The summer has officially ended for me. No more camp or conservatory, no more running after kids or ignoring the mountain of work behind me. I'm back in the office and things are suddenly really real. Like the fact that I have 2 and a half weeks left in my full time job and I still need to convey SO much information to the girl taking over my position. And that it is all of a sudden mid-August and school is literally right around the corner.
I love the summer because it exists almost without time. Everything is sun soaked and bright and days pass from one to the next without too much notice. This summer, I found myself teaching a fair amount, even though I hadn't planned on it. I'd planned to hunker down in my office and tackle some projects. Instead, I spent my days surrounded by children of various ages and Teaching Artists I truly admire and enjoy spending time around. I got to be creative and share some of the things I've learned as a performer with the next generation. It was magical and exhausting and I loved every minute of it.
This summer really affirmed for me that I am making the right decision by stepping out of my office position--I'd much rather be out there, getting my hands dirty, working with students and teaching (though, to be completely honest, I will really miss the security of a salaried paycheck and health insurance). There is comfort in knowing this and in feeling right in my decision to leave my current job. But it is also a little terrifying. Not the bad kind of terrifying, but the kind of terrifying that school children feel on the first day of the new school year--the terrifying that comes with stepping into the unknown. I literally don't know what is going to happen in the next year or even in the next 6 months. I have some things that I hope will happen, some things that I am trying very hard to make come to fruition, but other than that, my life is a blank page. It has been a while since that was the case.

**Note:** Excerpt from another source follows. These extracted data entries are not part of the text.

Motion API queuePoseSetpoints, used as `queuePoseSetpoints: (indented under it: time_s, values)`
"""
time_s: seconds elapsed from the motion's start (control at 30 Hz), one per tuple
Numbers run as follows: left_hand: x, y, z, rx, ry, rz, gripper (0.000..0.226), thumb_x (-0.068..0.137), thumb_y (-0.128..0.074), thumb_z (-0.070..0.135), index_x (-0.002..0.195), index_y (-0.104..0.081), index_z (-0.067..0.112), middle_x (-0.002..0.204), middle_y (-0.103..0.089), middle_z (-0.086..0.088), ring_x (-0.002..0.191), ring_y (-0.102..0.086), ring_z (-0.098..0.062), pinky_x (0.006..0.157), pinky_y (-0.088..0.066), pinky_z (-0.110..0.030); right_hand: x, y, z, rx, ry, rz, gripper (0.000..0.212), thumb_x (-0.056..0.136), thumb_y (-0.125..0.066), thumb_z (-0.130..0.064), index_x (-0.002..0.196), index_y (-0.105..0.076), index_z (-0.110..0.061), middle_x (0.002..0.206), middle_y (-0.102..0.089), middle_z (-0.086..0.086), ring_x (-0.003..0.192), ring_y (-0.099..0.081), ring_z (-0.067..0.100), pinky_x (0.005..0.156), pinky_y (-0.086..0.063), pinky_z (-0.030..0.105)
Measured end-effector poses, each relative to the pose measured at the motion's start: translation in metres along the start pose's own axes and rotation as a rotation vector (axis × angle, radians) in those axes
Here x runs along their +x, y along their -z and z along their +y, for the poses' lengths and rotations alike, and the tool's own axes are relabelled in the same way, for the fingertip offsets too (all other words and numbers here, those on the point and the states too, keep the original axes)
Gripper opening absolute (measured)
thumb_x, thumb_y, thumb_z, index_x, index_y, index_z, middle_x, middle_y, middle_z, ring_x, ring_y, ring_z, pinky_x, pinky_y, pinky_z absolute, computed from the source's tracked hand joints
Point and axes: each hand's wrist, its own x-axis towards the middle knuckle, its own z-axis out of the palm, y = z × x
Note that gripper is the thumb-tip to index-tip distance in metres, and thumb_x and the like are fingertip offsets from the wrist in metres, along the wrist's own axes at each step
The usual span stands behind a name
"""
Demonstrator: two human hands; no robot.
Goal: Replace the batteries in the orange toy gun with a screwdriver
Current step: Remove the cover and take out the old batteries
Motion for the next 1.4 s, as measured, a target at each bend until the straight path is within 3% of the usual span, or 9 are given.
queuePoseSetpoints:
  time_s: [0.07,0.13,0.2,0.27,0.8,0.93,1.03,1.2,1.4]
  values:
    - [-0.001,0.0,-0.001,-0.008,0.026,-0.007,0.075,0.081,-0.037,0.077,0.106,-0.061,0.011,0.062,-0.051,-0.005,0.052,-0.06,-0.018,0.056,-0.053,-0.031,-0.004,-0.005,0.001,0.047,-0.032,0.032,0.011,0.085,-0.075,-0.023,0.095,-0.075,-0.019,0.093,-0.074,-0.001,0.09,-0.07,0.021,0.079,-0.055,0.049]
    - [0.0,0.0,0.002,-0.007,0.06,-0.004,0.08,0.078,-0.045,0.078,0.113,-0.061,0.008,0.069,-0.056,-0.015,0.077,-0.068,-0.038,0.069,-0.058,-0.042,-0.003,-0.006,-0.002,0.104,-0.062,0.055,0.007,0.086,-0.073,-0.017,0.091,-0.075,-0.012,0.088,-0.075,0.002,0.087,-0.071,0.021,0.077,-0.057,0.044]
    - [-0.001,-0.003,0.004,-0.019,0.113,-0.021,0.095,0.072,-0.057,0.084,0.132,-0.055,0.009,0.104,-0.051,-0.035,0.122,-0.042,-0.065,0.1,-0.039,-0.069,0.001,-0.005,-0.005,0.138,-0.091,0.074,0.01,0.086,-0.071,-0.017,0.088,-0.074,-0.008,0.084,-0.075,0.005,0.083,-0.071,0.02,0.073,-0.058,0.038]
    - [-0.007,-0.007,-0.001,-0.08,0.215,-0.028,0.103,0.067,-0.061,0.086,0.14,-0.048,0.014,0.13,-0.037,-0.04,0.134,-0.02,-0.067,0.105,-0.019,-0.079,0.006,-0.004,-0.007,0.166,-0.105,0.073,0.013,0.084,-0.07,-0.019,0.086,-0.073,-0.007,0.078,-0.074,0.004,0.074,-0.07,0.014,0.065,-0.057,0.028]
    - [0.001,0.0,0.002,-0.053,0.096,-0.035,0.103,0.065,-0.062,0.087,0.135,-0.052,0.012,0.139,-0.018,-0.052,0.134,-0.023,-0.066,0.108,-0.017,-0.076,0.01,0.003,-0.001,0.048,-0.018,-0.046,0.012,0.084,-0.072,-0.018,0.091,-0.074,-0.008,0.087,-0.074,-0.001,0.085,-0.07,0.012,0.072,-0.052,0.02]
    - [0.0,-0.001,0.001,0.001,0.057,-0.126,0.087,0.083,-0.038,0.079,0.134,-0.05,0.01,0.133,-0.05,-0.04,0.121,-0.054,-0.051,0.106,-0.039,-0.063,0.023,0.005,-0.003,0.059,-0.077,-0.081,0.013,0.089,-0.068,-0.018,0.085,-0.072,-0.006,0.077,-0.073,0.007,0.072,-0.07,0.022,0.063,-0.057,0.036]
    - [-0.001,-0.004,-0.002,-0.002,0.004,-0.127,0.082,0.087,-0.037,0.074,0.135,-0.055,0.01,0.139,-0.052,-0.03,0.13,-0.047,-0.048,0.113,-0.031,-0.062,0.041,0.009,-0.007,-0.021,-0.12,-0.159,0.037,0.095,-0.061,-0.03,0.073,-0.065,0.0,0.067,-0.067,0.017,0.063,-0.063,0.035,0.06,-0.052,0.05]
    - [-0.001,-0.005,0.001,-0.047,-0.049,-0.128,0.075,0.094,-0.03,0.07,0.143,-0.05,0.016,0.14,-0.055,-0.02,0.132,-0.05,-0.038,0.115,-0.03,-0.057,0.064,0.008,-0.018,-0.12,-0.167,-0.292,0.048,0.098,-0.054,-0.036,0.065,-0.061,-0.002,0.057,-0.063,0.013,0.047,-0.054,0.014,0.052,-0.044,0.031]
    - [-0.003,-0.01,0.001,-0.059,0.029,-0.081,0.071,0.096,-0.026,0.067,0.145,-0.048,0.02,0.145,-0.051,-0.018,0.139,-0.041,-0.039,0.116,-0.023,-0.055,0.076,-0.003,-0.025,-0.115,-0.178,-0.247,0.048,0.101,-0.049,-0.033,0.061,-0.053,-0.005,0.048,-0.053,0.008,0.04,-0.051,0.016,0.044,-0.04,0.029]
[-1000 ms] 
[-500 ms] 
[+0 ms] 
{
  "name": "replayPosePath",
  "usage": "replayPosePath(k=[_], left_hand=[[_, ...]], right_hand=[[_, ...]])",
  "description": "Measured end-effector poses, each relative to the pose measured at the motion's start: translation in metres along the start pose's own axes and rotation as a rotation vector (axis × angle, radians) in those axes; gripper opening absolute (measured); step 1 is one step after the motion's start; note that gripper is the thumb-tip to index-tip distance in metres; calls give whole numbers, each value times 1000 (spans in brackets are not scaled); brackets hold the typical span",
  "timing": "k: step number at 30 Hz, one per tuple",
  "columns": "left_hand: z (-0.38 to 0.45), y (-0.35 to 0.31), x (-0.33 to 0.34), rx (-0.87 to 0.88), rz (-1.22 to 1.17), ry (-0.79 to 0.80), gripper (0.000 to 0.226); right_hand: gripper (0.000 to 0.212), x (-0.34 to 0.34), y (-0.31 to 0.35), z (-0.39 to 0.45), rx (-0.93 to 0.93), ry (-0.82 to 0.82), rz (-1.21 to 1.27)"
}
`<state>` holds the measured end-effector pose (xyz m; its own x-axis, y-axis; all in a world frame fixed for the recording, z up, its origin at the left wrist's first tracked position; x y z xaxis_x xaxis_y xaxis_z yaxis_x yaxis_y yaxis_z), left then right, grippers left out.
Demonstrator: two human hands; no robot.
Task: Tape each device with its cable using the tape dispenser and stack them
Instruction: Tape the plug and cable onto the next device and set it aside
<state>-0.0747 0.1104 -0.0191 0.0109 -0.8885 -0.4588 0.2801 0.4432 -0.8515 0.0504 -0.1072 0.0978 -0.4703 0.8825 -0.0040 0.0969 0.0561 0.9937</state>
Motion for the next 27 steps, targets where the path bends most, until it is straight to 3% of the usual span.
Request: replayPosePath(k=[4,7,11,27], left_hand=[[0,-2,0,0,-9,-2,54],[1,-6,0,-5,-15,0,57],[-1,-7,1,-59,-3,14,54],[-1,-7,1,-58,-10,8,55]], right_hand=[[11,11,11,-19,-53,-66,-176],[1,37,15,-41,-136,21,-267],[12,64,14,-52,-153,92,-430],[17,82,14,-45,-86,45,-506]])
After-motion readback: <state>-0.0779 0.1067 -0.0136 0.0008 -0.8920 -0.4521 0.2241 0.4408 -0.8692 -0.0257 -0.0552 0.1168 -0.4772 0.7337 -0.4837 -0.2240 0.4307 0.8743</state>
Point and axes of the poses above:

My mother is worried about me, and with good reason. Her oldest baby is about to be unemployed. But not really. I have a work plan (and a backup work plan) and I'm not afraid to work hard to make sure I continue to pay my loans and still function as a human. My siblings are both moving out this month to go away to school, leaving just me and my parents in the house. As soon as I found out that my brother was going to be moving out, I asked my dad if he wanted me to move out too. I mean, I am the oldest, it makes sense. "No," he said. "I like having you here." I'd be lying if I said my heart didn't swell a little bit. Because, in a way, allowing me to continue to live at home is a little vote of confidence in me and a silent way to say, "We support you fully." I feel blessed to have parents who allow me to do this, to follow my heart and let it take me where it will.
Last week, when he realized that it was just going to be the three of us ("The three amigos!") in the house come September, my dad looked at my mom and me and said, "You know, it has been 22 years since it was just the three of us. I'm excited." Me too, Dad. Me too.